National Retirement Infrastructure


New Economic Perspectives has the article National Retirement Infrastructure.

First it describes a big chunk of what that infrastructure would be and talks about what it would cost.

The “Retirement Infrastructure” building effort we have in mind is not a “big government” program run by federal, state and local bureaucracies—it is exactly the opposite. It is a program that “big government” (except for one small piece of the puzzle) has no role in whatsoever. Instead, what we have in mind is this: the formation—on a national scale, all across the country—of small, cooperative groups of retirees who (a) plan and (b) manage the construction of modest, sustainable, cohousing projects which they subsequently will live in—for free—and then pass on to the following generations.

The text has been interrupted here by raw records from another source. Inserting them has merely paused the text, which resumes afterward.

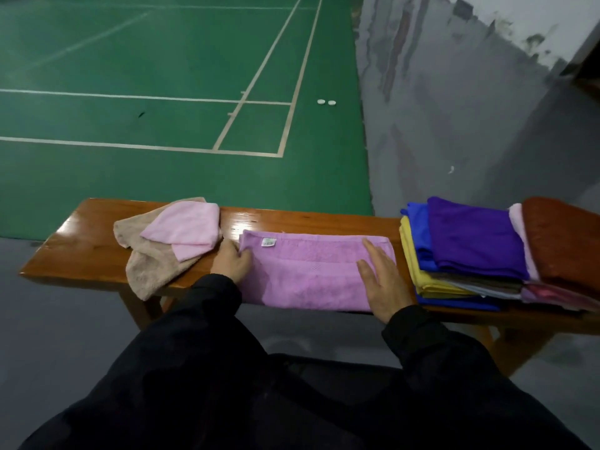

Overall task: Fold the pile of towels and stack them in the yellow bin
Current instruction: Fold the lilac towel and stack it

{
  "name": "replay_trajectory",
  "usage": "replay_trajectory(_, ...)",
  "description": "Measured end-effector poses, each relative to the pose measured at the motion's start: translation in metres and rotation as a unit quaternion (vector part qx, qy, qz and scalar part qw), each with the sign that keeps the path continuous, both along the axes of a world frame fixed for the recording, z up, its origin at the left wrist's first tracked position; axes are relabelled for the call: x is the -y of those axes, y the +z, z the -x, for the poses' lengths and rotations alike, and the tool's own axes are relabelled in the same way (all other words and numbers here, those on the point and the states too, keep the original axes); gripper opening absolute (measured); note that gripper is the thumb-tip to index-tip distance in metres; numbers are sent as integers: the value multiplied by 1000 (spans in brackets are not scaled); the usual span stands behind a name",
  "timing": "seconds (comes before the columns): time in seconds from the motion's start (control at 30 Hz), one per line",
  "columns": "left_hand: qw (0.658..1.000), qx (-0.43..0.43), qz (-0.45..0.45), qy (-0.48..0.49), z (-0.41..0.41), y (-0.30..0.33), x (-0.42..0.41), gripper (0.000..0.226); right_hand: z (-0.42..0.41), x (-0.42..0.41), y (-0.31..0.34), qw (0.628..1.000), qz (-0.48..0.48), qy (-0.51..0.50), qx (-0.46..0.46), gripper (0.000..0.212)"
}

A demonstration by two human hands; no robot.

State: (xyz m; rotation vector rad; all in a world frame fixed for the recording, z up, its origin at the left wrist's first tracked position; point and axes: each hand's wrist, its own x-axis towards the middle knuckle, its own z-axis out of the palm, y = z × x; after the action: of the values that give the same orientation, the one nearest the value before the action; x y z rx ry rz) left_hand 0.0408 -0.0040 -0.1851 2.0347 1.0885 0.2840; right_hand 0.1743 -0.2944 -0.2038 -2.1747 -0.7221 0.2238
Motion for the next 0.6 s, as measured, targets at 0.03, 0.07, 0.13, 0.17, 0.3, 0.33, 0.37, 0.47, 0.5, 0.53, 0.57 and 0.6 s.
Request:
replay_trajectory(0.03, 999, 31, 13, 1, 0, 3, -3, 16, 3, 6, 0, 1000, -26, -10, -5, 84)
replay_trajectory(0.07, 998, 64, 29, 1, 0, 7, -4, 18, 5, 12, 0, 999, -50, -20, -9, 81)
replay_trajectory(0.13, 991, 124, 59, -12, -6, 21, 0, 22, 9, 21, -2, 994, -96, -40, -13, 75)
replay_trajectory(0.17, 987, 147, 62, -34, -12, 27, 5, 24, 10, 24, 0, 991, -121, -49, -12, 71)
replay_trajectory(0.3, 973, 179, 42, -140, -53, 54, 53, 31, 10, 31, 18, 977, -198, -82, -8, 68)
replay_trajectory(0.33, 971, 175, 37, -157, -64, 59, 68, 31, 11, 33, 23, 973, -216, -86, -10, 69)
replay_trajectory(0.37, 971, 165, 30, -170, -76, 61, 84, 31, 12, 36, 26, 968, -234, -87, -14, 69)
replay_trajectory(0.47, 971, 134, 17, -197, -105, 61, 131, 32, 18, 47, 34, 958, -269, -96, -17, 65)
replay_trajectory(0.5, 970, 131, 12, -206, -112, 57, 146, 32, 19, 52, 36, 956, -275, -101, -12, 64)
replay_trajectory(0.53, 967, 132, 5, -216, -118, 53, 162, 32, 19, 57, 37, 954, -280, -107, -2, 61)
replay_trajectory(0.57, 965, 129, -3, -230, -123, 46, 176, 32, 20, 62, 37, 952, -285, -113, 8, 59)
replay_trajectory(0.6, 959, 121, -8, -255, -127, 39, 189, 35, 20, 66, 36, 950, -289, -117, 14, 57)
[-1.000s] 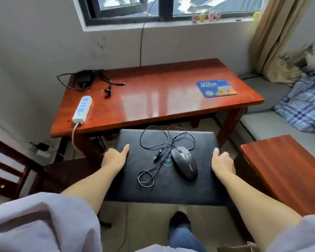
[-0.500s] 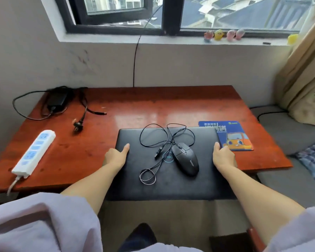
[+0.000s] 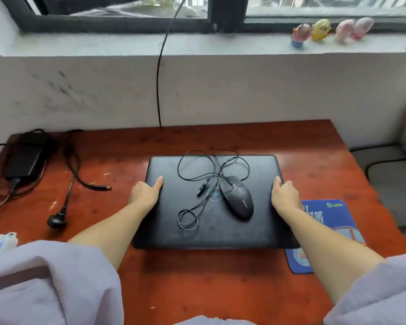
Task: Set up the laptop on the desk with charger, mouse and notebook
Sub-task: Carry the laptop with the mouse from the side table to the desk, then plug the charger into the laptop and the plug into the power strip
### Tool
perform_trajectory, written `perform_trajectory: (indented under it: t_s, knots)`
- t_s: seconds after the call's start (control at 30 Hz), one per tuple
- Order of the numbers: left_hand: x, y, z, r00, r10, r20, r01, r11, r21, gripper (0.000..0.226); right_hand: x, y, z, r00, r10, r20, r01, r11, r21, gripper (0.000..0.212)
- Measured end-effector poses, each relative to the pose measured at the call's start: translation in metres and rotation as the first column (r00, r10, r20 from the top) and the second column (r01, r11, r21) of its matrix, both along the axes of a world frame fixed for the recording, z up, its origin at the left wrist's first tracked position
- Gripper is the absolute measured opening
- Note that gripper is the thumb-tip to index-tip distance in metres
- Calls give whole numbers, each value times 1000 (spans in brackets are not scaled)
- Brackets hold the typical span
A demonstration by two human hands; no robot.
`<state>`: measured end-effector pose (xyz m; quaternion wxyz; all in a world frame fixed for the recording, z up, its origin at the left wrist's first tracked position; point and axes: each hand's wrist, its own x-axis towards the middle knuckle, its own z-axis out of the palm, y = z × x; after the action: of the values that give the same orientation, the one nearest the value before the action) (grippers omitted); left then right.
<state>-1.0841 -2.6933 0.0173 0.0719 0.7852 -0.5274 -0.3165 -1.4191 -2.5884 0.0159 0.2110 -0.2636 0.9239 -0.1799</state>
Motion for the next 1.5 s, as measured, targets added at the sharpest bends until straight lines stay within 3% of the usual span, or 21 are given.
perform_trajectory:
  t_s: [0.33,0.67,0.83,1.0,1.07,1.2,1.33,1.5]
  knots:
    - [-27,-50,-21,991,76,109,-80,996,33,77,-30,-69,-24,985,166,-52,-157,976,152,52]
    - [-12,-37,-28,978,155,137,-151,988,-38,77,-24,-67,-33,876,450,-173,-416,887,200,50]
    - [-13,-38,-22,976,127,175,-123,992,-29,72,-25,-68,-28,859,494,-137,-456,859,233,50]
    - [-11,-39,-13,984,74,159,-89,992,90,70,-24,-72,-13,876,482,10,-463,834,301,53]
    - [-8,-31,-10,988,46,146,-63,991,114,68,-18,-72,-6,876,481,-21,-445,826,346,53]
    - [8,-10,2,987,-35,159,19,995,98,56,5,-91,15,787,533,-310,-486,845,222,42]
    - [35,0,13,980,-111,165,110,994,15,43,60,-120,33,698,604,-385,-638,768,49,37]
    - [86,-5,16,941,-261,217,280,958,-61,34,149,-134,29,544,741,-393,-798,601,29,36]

A very large part of the article talks about how we could afford such a project.  It discusses how we managed to afford World War II as an example.  The article concludes with:

Now: Let’s imagine a collective effort similar to World War Two, perhaps not on such an all-encompassing grand scale, but an effort nevertheless addressing an urgent collective need. Let’s further imagine the federal government issuing Dollars “out of thin air” to pay U.S. citizens to produce the work and build the things necessary to provide for that need. Finally, let’s imagine that the things created by that effort, instead of being things that would be destroyed, or things that citizens had no use for, were things they very much could use to their benefit every day—like, for example, a National Retirement Infrastructure of cohousing they could live in for free, generation after generation. Now that we understand we can actually “afford” to do something like that, why would we not seriously consider doing it?

The logic in the article is so well thought out and so clearly correct, that the only objection you could possibly have is that it couldn’t possibly be true.  You can spend the next few years trying to come up with reasons why the logic is flawed, and it might be a worthwhile exercise.  If you took as a given that for each reason why this couldn’t work, you would try to think of a way to overcome whatever roadblock appeared, you would find at the end of those years that you had come up with a workable plan to make it happen.

Then all you would have to do is decide to do it.  What possible, logical reason would there be for you, the country as a whole, to decide not to do it?

The only possible reason the country would decide not to do this is that the country has decided that we can no longer do what our country has done before when it was weaker and less powerful.  Or as President Franklin Delano Roosevelt said, “The only thing you have to fear is fear itself.”